▼

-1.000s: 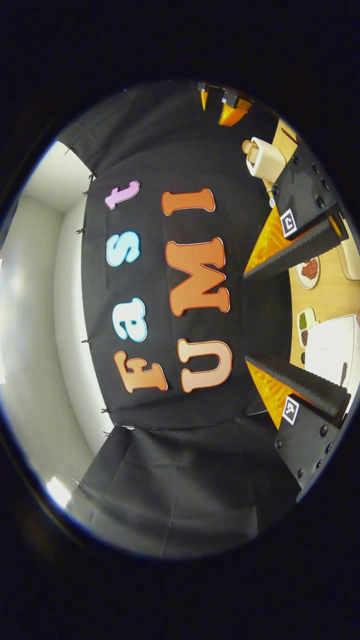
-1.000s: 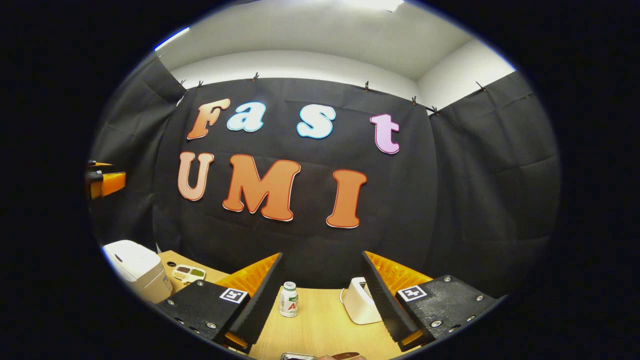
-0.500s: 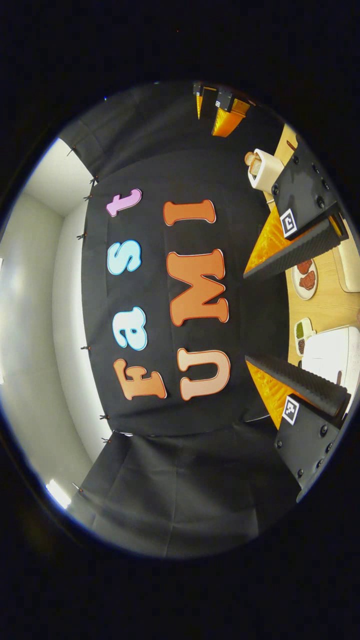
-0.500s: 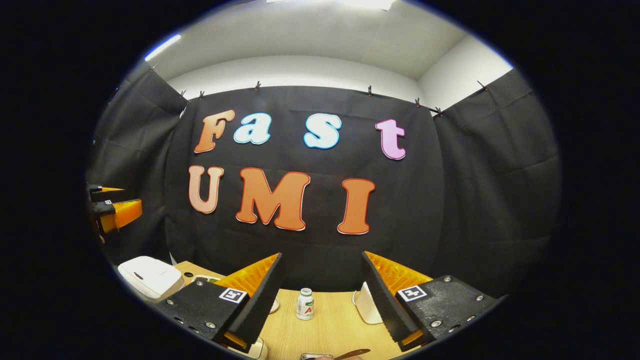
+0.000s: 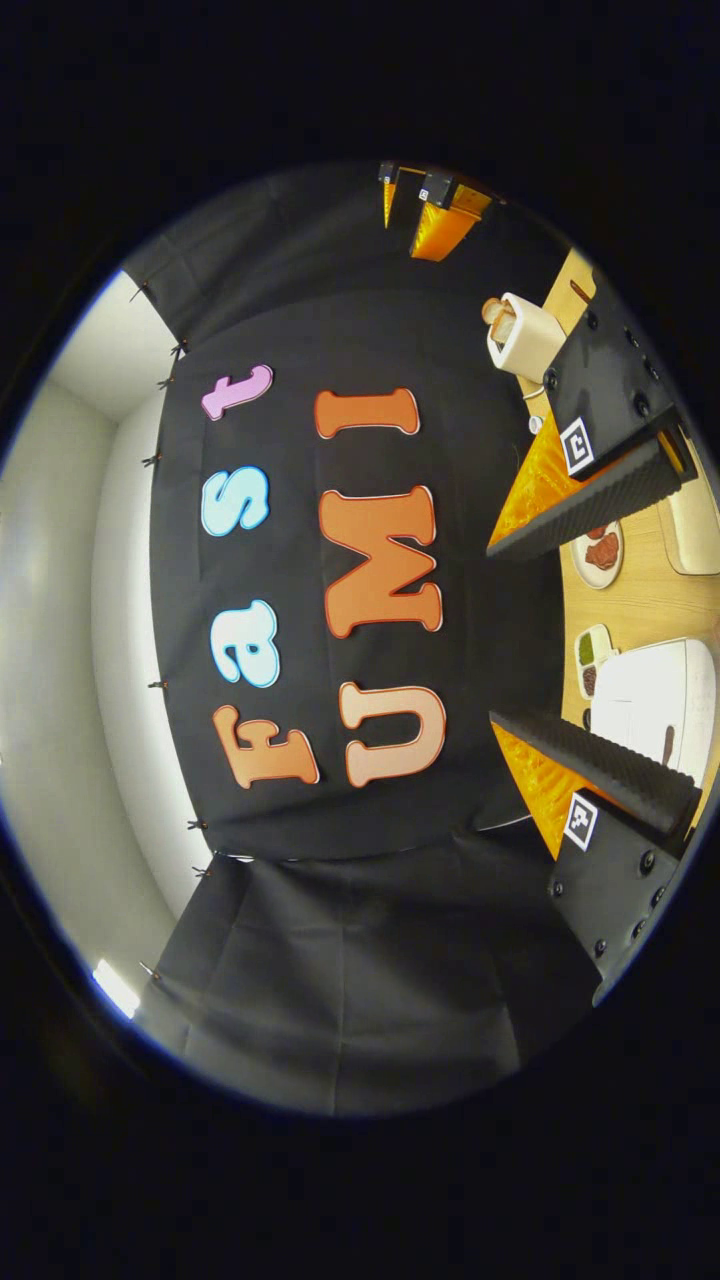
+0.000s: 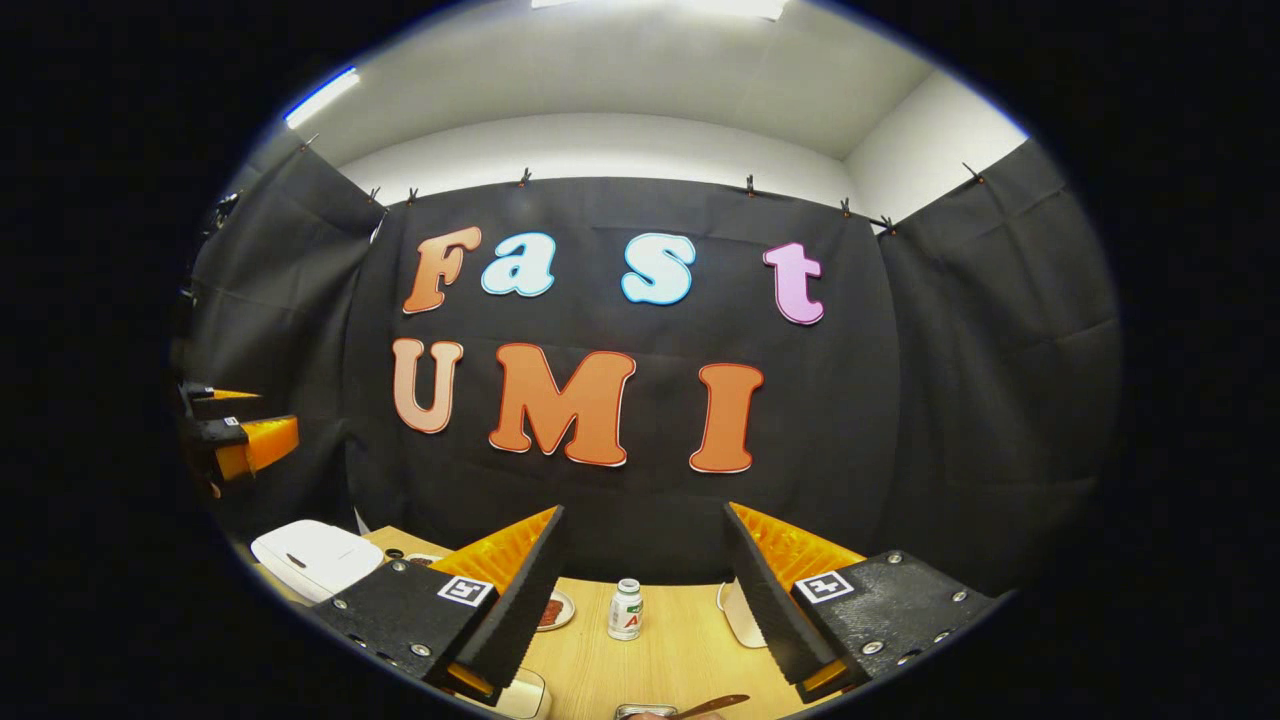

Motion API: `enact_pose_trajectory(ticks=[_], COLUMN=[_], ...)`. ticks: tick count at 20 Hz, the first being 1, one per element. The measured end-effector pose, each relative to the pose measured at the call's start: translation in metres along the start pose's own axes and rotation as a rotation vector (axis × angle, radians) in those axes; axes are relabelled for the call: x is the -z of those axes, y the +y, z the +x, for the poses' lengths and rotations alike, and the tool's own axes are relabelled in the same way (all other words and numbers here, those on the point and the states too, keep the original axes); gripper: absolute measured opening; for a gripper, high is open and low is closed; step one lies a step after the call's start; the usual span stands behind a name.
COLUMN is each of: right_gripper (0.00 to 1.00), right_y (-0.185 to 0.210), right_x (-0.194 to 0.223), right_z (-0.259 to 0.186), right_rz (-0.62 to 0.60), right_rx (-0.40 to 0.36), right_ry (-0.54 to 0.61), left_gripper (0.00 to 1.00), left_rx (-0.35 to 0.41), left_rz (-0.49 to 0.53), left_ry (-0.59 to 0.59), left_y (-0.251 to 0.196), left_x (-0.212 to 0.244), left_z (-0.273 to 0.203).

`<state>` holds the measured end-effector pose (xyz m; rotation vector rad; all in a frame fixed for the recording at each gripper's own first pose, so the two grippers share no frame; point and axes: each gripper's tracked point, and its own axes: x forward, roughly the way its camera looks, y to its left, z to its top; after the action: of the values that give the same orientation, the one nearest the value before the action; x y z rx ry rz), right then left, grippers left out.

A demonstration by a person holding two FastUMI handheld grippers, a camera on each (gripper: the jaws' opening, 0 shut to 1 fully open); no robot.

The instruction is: Close the left gripper, press the button to open the rice cooker; take a wooden spoon from the chopstick holder with the right hand, scoop a spoonful of rice and pour it into the rice cooker, then put the wooden spoon back into the chopstick holder.

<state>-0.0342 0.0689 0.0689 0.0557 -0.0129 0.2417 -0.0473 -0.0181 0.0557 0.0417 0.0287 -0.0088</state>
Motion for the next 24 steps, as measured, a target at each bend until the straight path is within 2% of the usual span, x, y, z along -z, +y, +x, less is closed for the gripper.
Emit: enact_pose_trajectory(ticks=[5,6,9,12,14,15,16,17,18,20,24], right_gripper=[0.94,0.94,0.94,0.95,0.95,0.95,0.95,0.95,0.95,0.95,0.95], right_y=[-0.002,-0.003,-0.008,-0.013,-0.013,-0.013,-0.012,-0.012,-0.013,-0.016,-0.02], right_x=[0.0,-0.001,-0.005,-0.003,0.002,0.005,0.007,0.008,0.006,0.007,0.016], right_z=[-0.005,-0.006,-0.007,-0.009,-0.011,-0.011,-0.011,-0.012,-0.012,-0.012,-0.013], right_rz=[-0.012,-0.014,-0.031,-0.041,-0.039,-0.039,-0.04,-0.042,-0.045,-0.05,-0.034], right_rx=[0.009,0.013,0.034,0.051,0.057,0.058,0.06,0.062,0.066,0.079,0.102], right_ry=[0.017,0.023,0.027,0.037,0.047,0.057,0.066,0.07,0.068,0.066,0.089], left_gripper=[0.96,1.0,0.99,0.79,0.2,0.06,0.1,0.11,0.06,0.06,0.05], left_rx=[-0.043,-0.053,-0.076,-0.128,-0.174,-0.179,-0.149,-0.18,-0.192,-0.199,-0.146], left_rz=[-0.008,-0.005,-0.001,0.014,-0.006,-0.033,-0.057,-0.072,-0.075,-0.122,-0.199], left_ry=[0.087,0.102,0.138,0.21,0.272,0.311,0.354,0.4,0.453,0.527,0.73], left_y=[0.027,0.033,0.048,0.071,0.088,0.094,0.09,0.094,0.108,0.116,0.112], left_x=[0.02,0.023,0.031,0.053,0.072,0.082,0.095,0.106,0.117,0.137,0.183], left_z=[-0.002,-0.004,-0.009,-0.008,-0.008,-0.006,-0.004,-0.015,-0.011,-0.003,0.001])
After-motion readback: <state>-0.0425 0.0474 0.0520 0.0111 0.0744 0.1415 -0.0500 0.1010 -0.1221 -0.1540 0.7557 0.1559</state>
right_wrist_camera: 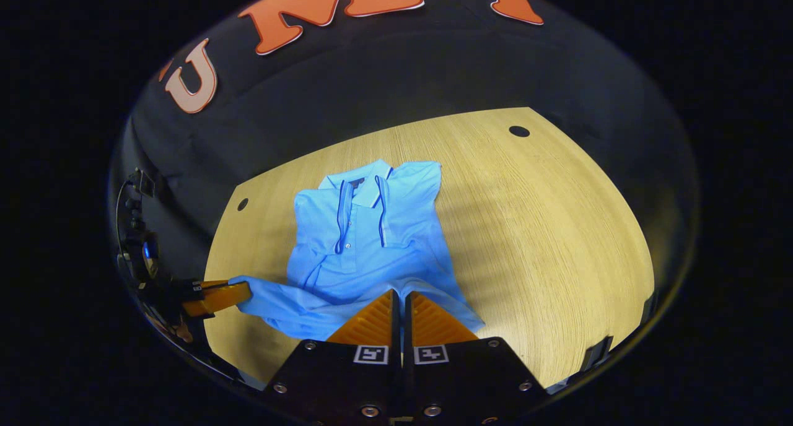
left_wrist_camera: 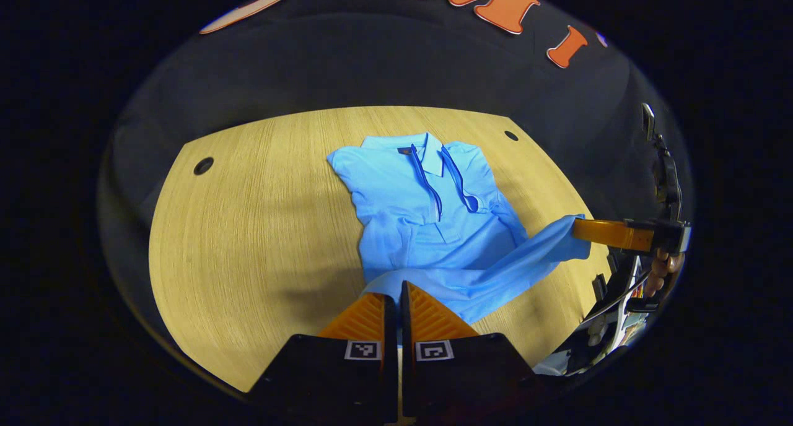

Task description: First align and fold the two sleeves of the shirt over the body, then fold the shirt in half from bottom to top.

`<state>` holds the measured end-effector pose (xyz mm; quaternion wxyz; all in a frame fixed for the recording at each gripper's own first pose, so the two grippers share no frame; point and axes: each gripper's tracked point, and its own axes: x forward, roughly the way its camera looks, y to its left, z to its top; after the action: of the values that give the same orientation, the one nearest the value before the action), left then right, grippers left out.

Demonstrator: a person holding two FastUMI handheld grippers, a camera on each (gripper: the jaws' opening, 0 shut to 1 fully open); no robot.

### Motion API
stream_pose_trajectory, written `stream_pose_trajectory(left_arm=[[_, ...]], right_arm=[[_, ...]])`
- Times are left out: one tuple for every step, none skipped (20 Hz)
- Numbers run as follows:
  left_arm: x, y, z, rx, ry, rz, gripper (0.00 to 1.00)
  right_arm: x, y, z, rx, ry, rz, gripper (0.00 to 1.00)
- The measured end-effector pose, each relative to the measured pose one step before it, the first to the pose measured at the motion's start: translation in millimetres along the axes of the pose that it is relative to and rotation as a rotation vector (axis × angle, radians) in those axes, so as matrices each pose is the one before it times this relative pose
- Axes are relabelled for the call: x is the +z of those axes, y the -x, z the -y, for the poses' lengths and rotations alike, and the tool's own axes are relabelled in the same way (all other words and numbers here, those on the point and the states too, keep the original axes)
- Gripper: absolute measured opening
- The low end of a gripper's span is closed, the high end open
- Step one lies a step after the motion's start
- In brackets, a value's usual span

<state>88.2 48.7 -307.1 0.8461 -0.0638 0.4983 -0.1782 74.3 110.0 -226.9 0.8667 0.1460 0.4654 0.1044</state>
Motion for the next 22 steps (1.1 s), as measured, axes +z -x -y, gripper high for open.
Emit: stream_pose_trajectory(left_arm=[[8.1, -3.36, -3.3, 0.00213, -0.01681, 0.0076, 0.07], [8.72, -3.06, -3.46, 0.0072, -0.01123, 0.00718, 0.07], [8.73, -2.78, -2.74, 0.00734, -0.0025, 0.01036, 0.07], [9.98, -3.64, -3.38, 0.00685, 0.0004, 0.01275, 0.07], [8.98, 2.54, -7.84, 0.01284, 0.00378, 0.01083, 0.07], [8.25, -11.16, -1.41, 0.01422, 0.00482, 0.00968, 0.07], [7.67, -5.75, -4.84, 0.01613, 0.01123, 0.00465, 0.07], [8.03, -7.22, -3.82, 0.00958, 0.01476, 0.0069, 0.07], [7.37, -7.14, -3.51, 0.01569, 0.01293, 0.00713, 0.09], [8.7, -7.76, -5.55, 0.01611, 0.00795, 0.00504, 0.07], [6.26, -7.24, -4.51, 0.01732, 0.00699, 0.00323, 0.07], [7.59, -7.49, -5.07, 0.01677, 0.00517, -0.00227, 0.07], [5.8, -7.39, -4.2, 0.01392, 0.00259, -0.00337, 0.06], [6.94, -9.14, -4.06, 0.01203, -0.00128, -0.00061, 0.07], [6.2, -9.46, -3.38, 0.01291, -0.00267, 0.00199, 0.06], [5.95, -6.57, -4.21, 0.01236, -0.00415, 0.00143, 0.07], [7.15, -8.41, -4.03, 0.01349, -0.00206, 0.00177, 0.07], [7.54, -7.5, -2.88, 0.00793, 0.00263, 0.00098, 0.07], [3.23, -7.32, -1.28, 0.00519, 0.00752, -0.00199, 0.09], [1.81, -5.37, -2.09, 0.00984, 0.00379, -0.01012, 0.07], [3.09, -5.15, -4.83, 0.01963, -0.00726, -0.00691, 0.07], [4.46, -6.08, -3.74, 0.01973, -0.01449, 0.0036, 0.07]], right_arm=[[8.14, -2.74, -1.38, -0.00203, 0.00035, 0.00865, 0.01], [9.15, -3.77, -0.87, -0.00131, -0.00099, 0.00969, 0.01], [8.54, -4.78, -1.19, 0.00457, 0.00036, 0.00305, 0.01], [8.15, -5.11, -0.79, 0.0059, 0.00413, 0.00367, 0.01], [9.33, -6.96, 0.42, 0.00541, 0.00767, 0.00419, 0.01], [8.37, -6.69, -0.44, 0.01025, 0.0099, 0.00113, 0.01], [8.98, -8.51, 1.44, 0.00716, 0.00536, -0.00058, 0.01], [7.04, -7.62, 0.3, 0.01227, 0.00547, -0.00201, 0.01], [8.79, -7.91, 1.58, 0.00715, 0.0049, 0.00103, 0.01], [8.98, -8.78, 1.54, 0.01137, 0.00588, -0.00003, 0.01], [9.31, -8.37, 2.07, 0.00642, 0.00689, 0.00371, 0.01], [7.29, -7.88, 3.24, 0.0058, 0.0099, 0.00031, 0.01], [7.87, -9.5, 5.6, -0.00339, 0.00934, 0.0019, 0.01], [6.74, -11.32, 7.4, -0.00194, 0.00215, -0.00482, 0.01], [5.32, -8.73, 3.26, 0.00788, -0.00882, -0.00967, 0.01], [4.19, -9.32, 2.18, 0.0093, -0.00984, -0.00953, 0.01], [4.88, -9.32, 3.09, 0.00518, -0.00241, -0.01111, 0.01], [4.02, -8.73, 5.02, -0.00348, 0.00305, -0.00614, 0.01], [4.01, -8.29, 1.52, 0.00144, 0.00188, -0.00657, 0.01], [2.5, -7.74, -0.61, 0.01247, -0.00487, -0.01073, 0.01], [3.9, -6.58, -1.18, 0.01614, -0.01411, -0.0068, 0.02], [4.08, -6.33, 0.05, 0.01397, -0.03143, -0.00126, 0.02]])
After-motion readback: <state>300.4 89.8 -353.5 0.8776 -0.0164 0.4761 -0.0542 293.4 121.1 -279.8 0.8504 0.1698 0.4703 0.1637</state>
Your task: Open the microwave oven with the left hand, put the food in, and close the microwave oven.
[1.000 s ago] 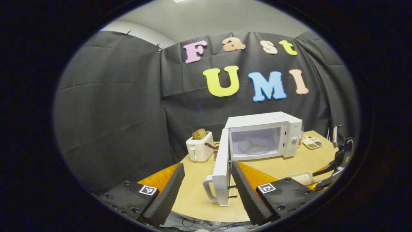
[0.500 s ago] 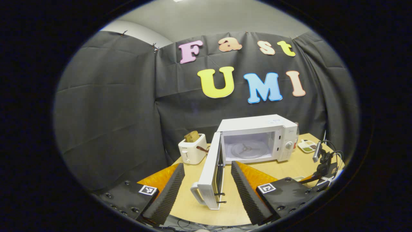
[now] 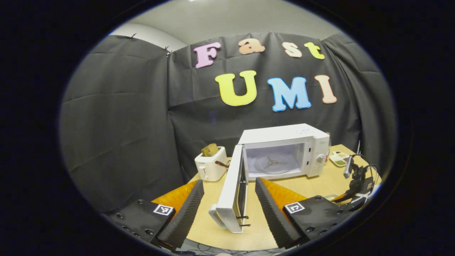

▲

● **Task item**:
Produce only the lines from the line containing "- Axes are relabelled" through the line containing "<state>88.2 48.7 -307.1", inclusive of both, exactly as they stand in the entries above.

● **Answer space**:
- Axes are relabelled for the call: x is the +z of those axes, y the -x, z the -y, for the poses' lengths and rotations alike, and the tool's own axes are relabelled in the same way (all other words and numbers here, those on the point and the states too, keep the original axes)
- Gripper: absolute measured opening
- The low end of a gripper's span is closed, the high end open
- Step one lies a step after the motion's start
- In brackets, a value's usual span

<state>88.2 48.7 -307.1 0.8461 -0.0638 0.4983 -0.1782 74.3 110.0 -226.9 0.8667 0.1460 0.4654 0.1044</state>

With this, there is nothing more to the exercise.